-- Opening Marker --
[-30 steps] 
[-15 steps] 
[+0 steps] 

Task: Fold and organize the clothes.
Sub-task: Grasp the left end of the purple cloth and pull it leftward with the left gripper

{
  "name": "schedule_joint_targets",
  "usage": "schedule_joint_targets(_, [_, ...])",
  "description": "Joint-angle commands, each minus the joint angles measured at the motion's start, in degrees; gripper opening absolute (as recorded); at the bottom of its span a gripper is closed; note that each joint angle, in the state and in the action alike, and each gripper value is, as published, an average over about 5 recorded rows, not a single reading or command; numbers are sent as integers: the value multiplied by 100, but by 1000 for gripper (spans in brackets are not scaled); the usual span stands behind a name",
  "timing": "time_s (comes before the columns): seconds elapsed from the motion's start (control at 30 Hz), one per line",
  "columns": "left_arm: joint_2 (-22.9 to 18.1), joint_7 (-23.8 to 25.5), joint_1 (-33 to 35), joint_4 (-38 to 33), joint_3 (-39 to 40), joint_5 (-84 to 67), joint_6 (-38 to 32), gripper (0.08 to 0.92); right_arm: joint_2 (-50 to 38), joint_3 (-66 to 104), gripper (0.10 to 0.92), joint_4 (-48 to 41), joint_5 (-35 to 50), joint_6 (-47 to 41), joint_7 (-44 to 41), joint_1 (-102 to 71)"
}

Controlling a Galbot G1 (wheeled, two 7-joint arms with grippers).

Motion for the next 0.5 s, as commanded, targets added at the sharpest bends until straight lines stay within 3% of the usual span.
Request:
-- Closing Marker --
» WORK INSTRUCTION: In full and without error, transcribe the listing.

» EXPECTED OUTPUT:
[-30 steps] 
[-15 steps] 
[+0 steps] 

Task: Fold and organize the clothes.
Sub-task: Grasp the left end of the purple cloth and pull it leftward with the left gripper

{
  "name": "schedule_joint_targets",
  "usage": "schedule_joint_targets(_, [_, ...])",
  "description": "Joint-angle commands, each minus the joint angles measured at the motion's start, in degrees; gripper opening absolute (as recorded); at the bottom of its span a gripper is closed; note that each joint angle, in the state and in the action alike, and each gripper value is, as published, an average over about 5 recorded rows, not a single reading or command; numbers are sent as integers: the value multiplied by 100, but by 1000 for gripper (spans in brackets are not scaled); the usual span stands behind a name",
  "timing": "time_s (comes before the columns): seconds elapsed from the motion's start (control at 30 Hz), one per line",
  "columns": "left_arm: joint_2 (-22.9 to 18.1), joint_7 (-23.8 to 25.5), joint_1 (-33 to 35), joint_4 (-38 to 33), joint_3 (-39 to 40), joint_5 (-84 to 67), joint_6 (-38 to 32), gripper (0.08 to 0.92); right_arm: joint_2 (-50 to 38), joint_3 (-66 to 104), gripper (0.10 to 0.92), joint_4 (-48 to 41), joint_5 (-35 to 50), joint_6 (-47 to 41), joint_7 (-44 to 41), joint_1 (-102 to 71)"
}

Controlling a Galbot G1 (wheeled, two 7-joint arms with grippers).

Motion for the next 0.5 s, as commanded, targets added at the sharpest bends until straight lines stay within 3% of the usual span.
Request:

The exercise is done.